Today in report we discussed a case of granulomatous liver disease marked by evidence of portal hypertension in a patient with ESRD who presented w/ AMS responsive to lactulose. The patient eventually was found to have very positive schisto serologies, and given the path results, her portal HTN was deemed 2/2 to chronic schisto. Woah!
A bit about schistosomiasis:
Schistosomiasis is caused by infection with Schistosoma blood flukes that are endemic to parts of Africa, South America, East Asia, and the Middle East. These parasites live in freshwater snails and contaminate water sources. Infection can occur through skin contact!
It is estimated that ~200 million people worldwide are infected, with the highest concentrations in sub-Saharan Africa.
Pathogenesis and disease manifestations:
Most of those infected actually do not have symptomatic illness. Intensity of infection is usually worst during the 1st 2 decades of life presumably due to increased immune response during this time.
The clinical manifestations of schisto are broken down into acute and chronic.
Acute schistosomiasis syndrome (aka Katayama fever!): this is an acute hypersensitivity reaction to schisto antigens that occurs 3-8 wks after acute infection. This occurs mostly in people without prior exposure (travelers). Associated activities include fresh water exposures. Symptoms include fevers, urticarial, angioedema, chills, diarrhea, headache. Eos >1000 are usually seen within several days after onset of symptoms.

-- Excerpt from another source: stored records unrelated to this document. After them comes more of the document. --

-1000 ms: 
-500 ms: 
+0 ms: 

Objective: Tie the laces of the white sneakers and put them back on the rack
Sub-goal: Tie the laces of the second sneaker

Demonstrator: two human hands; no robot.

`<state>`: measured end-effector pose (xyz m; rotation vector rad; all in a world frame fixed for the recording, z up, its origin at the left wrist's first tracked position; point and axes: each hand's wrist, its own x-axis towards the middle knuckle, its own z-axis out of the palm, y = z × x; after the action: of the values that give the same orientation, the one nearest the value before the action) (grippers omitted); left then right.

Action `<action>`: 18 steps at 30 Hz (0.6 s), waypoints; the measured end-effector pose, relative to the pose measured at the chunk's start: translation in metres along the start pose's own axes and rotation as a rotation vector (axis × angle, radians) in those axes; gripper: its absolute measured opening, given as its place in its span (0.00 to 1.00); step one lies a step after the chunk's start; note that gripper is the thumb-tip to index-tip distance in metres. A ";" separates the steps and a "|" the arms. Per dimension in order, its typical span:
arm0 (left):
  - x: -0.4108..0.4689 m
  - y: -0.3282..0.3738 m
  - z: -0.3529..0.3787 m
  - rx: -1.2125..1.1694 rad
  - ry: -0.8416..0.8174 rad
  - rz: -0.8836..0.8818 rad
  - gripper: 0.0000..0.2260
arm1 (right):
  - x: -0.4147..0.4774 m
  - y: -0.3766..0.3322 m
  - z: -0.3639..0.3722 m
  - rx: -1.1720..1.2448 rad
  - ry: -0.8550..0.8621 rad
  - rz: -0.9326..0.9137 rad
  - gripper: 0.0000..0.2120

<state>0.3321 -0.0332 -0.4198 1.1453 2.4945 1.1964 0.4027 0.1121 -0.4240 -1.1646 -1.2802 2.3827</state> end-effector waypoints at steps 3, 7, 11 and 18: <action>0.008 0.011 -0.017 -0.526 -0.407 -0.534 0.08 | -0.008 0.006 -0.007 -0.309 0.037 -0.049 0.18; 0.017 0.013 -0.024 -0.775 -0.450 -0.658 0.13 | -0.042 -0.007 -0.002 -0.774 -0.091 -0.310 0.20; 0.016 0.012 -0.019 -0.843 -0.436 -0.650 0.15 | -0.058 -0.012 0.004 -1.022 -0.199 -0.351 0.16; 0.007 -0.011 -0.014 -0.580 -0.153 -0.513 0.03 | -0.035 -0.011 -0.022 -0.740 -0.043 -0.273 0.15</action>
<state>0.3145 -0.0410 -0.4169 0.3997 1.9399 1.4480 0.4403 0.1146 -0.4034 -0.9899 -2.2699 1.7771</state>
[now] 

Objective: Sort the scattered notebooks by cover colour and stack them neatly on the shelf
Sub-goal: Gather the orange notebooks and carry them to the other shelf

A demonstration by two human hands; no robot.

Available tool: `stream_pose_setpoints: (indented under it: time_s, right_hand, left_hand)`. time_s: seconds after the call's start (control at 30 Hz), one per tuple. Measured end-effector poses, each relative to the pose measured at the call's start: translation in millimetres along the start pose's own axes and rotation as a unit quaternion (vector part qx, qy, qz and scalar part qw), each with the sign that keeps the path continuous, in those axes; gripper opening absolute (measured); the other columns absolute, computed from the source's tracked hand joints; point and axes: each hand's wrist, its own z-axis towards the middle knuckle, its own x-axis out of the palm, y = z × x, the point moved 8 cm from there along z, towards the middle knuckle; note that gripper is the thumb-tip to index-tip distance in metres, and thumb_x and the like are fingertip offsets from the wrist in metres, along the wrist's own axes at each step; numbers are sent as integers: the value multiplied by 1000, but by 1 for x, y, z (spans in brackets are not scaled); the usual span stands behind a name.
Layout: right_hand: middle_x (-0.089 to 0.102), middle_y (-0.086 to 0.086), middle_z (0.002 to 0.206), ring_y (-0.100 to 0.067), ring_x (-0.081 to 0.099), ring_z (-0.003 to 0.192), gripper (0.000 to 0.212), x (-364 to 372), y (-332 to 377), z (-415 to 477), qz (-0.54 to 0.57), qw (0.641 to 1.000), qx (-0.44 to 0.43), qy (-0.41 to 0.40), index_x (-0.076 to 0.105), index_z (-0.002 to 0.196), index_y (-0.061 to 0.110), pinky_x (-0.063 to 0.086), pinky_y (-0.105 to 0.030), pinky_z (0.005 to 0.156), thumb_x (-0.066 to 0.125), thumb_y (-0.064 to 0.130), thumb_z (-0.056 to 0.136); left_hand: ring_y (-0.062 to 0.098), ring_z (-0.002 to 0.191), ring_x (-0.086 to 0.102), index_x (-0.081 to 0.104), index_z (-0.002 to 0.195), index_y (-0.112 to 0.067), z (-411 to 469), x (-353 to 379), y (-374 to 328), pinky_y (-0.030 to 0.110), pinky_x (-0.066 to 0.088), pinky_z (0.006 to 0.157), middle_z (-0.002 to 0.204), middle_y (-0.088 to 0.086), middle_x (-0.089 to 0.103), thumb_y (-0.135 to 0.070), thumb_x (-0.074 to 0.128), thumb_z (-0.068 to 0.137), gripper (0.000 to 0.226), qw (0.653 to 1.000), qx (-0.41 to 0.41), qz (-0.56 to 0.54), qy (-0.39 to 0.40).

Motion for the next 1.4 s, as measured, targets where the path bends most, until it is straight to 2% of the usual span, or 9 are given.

Swimmer’s itch: This is a localized dermatitis that occurs after repeated exposures. Usually on feet or lower legs
This most commonly occurs in patients with repeated or ongoing schisto exposures, but can sometimes occur in travelers. The clinical manifestations occur depending on where eggs are deposited.
Most common organs involved include: intestines (abd pain, diarrhea), liver/spleen (non fibrotic granulomas, pre-sinusoidal portal HTN!), lungs (pulm HTN w/ egg deposition in distal pulmonary arterioles, especially w/ portal vein collateralization w/ liver involvement), genitourinary system (macroscopic hematuria w/ S. haematobium, increased risk bladder Ca), glomerular system (nephrotic syndrome), CNS (transverse myelitis, seizures)
In a patient from an endemic area, serology is the most useful test, but may not represent active infection but instead previous infection and clearance. Antigen detection and PCR testing are in the works, but not yet clinically available.
Biopsy specimens typically show granulomas surrounding eggs (remember to keep schisto on your granuloma ddx!)
Praziquantel to treat the infection +/- steroids to deal with the acute inflammatory response in new infection or w/ neuro involvement.